◆ What needs to be done:
Would you return, word for word, the lines of the data below from the line with "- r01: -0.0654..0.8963" through the line with "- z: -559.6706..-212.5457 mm", and no others?

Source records
----------
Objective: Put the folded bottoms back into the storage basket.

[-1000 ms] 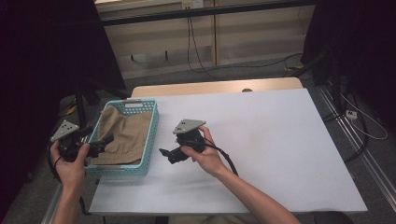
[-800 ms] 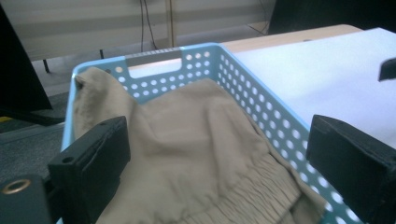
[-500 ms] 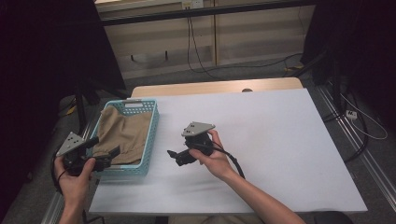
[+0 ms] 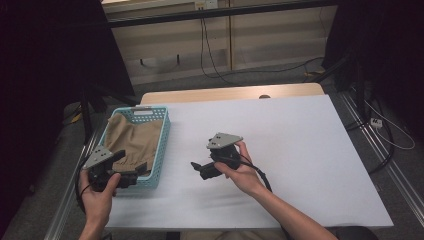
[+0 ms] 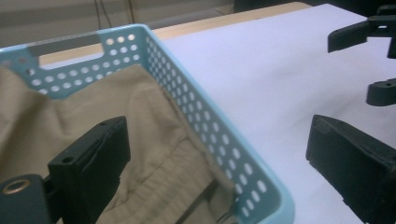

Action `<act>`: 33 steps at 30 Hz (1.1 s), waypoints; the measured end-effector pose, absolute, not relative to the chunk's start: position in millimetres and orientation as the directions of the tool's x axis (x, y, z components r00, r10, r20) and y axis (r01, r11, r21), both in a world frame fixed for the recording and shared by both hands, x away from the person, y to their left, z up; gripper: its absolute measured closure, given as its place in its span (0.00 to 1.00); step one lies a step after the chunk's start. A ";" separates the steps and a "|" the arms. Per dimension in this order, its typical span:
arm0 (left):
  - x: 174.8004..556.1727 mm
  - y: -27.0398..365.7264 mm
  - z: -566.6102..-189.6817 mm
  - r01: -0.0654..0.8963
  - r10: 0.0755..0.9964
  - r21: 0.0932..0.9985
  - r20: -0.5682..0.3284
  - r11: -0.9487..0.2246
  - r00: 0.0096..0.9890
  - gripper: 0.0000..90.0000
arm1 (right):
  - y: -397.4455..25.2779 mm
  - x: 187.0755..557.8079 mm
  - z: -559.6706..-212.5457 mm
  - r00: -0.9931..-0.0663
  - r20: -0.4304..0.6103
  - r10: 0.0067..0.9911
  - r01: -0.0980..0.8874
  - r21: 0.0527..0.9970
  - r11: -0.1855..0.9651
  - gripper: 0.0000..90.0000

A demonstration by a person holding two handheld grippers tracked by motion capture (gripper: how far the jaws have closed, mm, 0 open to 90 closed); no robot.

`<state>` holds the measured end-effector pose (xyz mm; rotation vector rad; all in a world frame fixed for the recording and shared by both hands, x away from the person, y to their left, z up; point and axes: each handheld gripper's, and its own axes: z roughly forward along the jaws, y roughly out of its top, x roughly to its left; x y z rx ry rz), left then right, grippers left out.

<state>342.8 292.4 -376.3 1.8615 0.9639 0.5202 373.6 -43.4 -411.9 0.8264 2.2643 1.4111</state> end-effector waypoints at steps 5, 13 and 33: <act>345.7 279.1 -378.7 0.387 0.786 0.886 -0.043 -0.256 0.617 0.07 | -55.0 373.6 -409.2 -0.757 0.021 0.653 0.301 0.898 0.319 0.06; 351.6 262.4 -381.0 0.403 0.768 0.880 -0.071 -0.252 0.636 0.07 | -68.2 371.9 -408.2 -0.726 0.006 0.688 0.311 0.895 0.321 0.06; 358.7 203.4 -396.6 0.347 0.707 0.884 -0.025 -0.314 0.706 0.09 | -112.4 354.8 -413.7 -0.672 0.017 0.741 0.343 0.893 0.291 0.05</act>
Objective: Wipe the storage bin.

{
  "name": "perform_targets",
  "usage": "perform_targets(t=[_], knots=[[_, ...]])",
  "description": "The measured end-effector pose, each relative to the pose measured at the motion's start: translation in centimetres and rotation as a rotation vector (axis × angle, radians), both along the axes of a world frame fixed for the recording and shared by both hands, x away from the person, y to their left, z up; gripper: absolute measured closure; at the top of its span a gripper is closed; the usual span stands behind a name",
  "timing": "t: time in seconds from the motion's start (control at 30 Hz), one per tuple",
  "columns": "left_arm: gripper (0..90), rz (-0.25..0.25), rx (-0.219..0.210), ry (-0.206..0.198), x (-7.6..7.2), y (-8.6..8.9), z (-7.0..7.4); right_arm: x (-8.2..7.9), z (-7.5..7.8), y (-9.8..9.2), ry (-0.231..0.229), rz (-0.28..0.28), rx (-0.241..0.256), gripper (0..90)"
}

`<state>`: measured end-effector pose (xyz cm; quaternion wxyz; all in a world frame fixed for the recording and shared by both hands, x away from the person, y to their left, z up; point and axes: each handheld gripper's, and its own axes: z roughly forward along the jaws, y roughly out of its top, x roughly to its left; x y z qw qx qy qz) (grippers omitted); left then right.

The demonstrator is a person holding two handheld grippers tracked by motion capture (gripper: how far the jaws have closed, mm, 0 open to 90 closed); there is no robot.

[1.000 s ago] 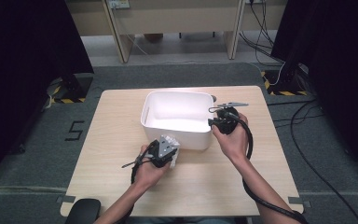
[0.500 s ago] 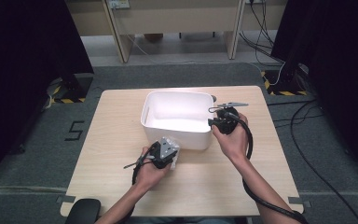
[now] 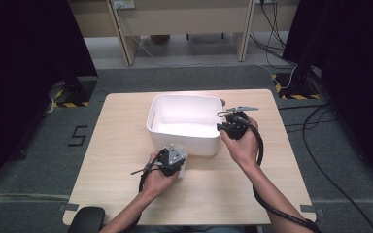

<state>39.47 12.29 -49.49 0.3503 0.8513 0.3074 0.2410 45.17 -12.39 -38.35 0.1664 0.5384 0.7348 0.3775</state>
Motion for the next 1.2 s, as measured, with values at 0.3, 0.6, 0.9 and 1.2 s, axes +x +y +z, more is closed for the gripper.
perform_targets(t=[0.3, 0.6, 0.9, 1.2], knots=[[77.1, 0.001, 0.001, 0.007, 0.2, -0.1, 0.0, 0.0, 0.0, 0.0, 0.001, -0.002, 0.001, 75.0], [77.1, -0.019, 0.008, 0.012, 0.2, -1.0, 0.1, 0.0, 0.0, 0.0, 0.0, -0.002, 0.002, 75.0], [77.1, -0.018, 0.001, 0.01, 0.2, -1.2, 0.1, 0.0, 0.0, 0.0, -0.001, -0.001, 0.002, 74.9], [77.2, -0.023, -0.013, -0.003, 0.0, -1.3, 1.0, 0.0, 0.0, 0.0, -0.001, -0.001, 0.001, 74.9]])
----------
◆ Solution to this problem:
  - r01: -0.0654..0.8963
  - r10: 0.0755..0.9964
  - r21: 0.0932..0.9985
  - r20: -0.5682..0.3284
  - r11: -0.9487..0.2246
  - r00: 0.0096..0.9890
  - gripper: 0.0000..90.0000
arm1 (right):
  - y: -397.4455..25.2779 mm
  - x: 187.0755..557.8079 mm
  - z: -559.6706..-212.5457 mm

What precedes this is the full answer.